> WHAT TO DO
Set down exactly the first line of the entries and every line after it, through the line with "In this exercise you will locate the finger".

> EXERCISE MATERIAL
┌──

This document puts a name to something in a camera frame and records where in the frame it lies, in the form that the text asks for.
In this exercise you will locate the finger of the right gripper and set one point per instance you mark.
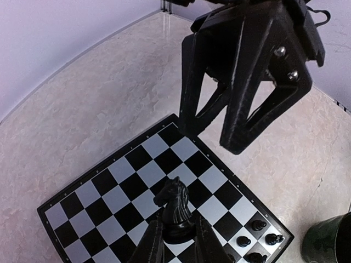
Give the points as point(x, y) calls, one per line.
point(209, 58)

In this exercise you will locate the right aluminium corner post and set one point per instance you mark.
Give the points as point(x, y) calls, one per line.
point(166, 6)

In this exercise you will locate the black chess pawn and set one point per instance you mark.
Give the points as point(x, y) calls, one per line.
point(258, 225)

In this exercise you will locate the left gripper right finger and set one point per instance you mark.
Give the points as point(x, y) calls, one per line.
point(207, 246)

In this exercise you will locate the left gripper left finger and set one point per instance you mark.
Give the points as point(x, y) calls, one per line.
point(151, 247)

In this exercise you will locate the dark green mug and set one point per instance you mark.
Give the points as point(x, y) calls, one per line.
point(328, 241)

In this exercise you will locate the black chess knight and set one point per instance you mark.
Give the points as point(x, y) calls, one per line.
point(176, 215)

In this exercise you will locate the black chess piece corner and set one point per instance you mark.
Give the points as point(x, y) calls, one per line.
point(272, 239)

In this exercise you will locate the black grey chess board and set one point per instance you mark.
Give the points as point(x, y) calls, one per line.
point(102, 215)

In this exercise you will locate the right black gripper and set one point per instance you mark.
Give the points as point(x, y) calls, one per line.
point(279, 45)

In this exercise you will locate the black chess piece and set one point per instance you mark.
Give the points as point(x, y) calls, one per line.
point(243, 241)

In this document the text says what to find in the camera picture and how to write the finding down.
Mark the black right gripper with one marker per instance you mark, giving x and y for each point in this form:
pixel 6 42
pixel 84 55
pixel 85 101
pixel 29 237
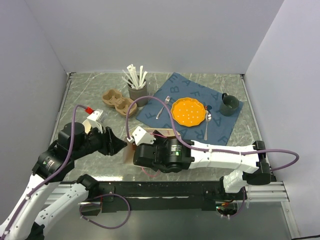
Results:
pixel 158 140

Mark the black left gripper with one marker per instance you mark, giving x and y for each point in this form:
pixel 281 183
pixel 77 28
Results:
pixel 111 143

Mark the pink kraft paper bag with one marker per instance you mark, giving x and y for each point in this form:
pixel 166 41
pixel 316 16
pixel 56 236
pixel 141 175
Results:
pixel 158 133

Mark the brown paper cups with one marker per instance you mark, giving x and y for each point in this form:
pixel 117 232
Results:
pixel 87 126

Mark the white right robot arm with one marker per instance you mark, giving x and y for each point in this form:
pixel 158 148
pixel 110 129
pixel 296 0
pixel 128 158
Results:
pixel 248 165

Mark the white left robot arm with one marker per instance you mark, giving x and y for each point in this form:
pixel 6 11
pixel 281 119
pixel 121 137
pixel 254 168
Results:
pixel 29 220

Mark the orange dotted plate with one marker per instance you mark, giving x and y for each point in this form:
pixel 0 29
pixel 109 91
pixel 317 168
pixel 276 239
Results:
pixel 188 112

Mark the grey utensil holder cup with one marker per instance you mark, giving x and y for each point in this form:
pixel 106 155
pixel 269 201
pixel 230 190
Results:
pixel 137 93

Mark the silver fork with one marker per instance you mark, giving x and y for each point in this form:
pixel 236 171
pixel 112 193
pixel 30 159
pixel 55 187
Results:
pixel 167 100

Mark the silver spoon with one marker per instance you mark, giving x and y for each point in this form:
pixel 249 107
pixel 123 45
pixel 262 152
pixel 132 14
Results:
pixel 208 118

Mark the dark green mug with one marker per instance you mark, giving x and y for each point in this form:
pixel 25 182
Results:
pixel 229 105

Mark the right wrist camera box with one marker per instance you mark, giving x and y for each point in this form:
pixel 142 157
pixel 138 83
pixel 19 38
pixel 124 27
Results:
pixel 141 136

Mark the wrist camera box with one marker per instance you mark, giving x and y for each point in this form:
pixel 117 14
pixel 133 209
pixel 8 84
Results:
pixel 141 136
pixel 96 120

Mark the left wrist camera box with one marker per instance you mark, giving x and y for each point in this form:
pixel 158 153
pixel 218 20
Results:
pixel 96 120

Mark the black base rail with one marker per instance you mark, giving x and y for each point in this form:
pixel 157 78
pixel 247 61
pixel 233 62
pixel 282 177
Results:
pixel 180 195

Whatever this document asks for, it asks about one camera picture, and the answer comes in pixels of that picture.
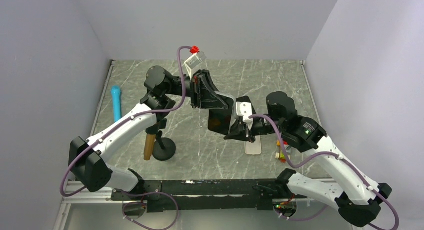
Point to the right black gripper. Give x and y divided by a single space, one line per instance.
239 130

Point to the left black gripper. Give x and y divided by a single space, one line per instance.
203 95

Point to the phone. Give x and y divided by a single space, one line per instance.
220 120

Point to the beige phone case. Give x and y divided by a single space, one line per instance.
253 148

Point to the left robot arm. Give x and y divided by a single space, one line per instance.
88 159

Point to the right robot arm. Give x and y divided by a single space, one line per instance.
356 197

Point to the colourful toy brick assembly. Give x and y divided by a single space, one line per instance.
280 155

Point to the black microphone stand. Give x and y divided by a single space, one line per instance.
163 148

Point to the gold microphone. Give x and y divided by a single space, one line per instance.
149 146

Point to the blue toy microphone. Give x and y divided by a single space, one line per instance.
116 102

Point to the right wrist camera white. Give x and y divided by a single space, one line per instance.
244 111

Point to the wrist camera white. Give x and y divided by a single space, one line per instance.
196 58
244 111

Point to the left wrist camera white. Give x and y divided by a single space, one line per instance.
196 58

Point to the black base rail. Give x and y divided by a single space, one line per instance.
167 195

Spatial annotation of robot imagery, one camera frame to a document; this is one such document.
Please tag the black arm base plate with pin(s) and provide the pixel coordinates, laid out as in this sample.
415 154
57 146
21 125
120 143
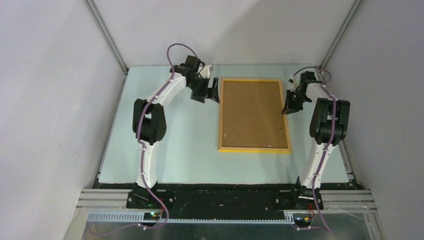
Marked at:
226 212

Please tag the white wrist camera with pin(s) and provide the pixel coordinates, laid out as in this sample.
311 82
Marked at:
293 83
205 72

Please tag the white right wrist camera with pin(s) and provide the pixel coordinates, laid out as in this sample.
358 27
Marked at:
293 83

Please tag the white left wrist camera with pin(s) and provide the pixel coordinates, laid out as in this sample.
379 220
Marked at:
205 72

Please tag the aluminium corner post left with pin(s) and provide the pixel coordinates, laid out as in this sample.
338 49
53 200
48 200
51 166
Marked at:
106 34

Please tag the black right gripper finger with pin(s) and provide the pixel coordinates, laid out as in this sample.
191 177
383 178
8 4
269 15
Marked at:
288 97
293 107

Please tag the aluminium front rail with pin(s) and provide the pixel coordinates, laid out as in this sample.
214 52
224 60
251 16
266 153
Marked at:
184 202

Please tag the aluminium corner post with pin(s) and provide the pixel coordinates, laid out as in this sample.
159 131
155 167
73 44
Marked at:
342 30
106 34

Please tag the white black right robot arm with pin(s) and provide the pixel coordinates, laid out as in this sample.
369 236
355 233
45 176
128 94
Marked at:
328 126

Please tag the aluminium corner post right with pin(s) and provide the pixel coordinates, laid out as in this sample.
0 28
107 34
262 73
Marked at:
342 30

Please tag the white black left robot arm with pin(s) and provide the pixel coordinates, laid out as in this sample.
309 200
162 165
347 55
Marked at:
149 118

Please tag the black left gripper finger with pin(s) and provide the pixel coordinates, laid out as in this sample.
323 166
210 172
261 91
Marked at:
214 91
199 96

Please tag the grey slotted cable duct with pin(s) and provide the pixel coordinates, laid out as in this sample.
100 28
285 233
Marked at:
147 217

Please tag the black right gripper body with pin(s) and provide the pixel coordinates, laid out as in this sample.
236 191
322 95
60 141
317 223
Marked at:
299 97

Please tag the brown cardboard backing board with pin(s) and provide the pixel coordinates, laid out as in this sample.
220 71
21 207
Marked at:
253 114

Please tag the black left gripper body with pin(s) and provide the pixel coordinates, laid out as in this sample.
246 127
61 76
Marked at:
200 84

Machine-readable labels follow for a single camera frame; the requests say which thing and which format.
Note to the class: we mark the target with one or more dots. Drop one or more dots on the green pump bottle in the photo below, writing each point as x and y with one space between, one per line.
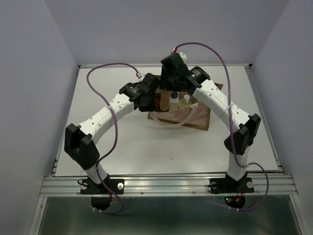
185 101

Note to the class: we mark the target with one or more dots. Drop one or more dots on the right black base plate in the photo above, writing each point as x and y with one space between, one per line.
229 186

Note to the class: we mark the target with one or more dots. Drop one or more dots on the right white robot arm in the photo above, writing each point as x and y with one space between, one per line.
243 127

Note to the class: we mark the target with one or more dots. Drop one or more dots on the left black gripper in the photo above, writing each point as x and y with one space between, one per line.
150 107

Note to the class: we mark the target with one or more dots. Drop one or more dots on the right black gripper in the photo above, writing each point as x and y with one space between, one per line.
164 82

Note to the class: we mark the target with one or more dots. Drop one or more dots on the amber liquid clear bottle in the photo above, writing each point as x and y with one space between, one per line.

└──

> SOLUTION FOR THIS EXERCISE
This document puts a name to something in a camera frame and records where in the frame it lies, in the form that the text asks for.
In this exercise you will locate the finger of the right gripper and set one point per instance you mark.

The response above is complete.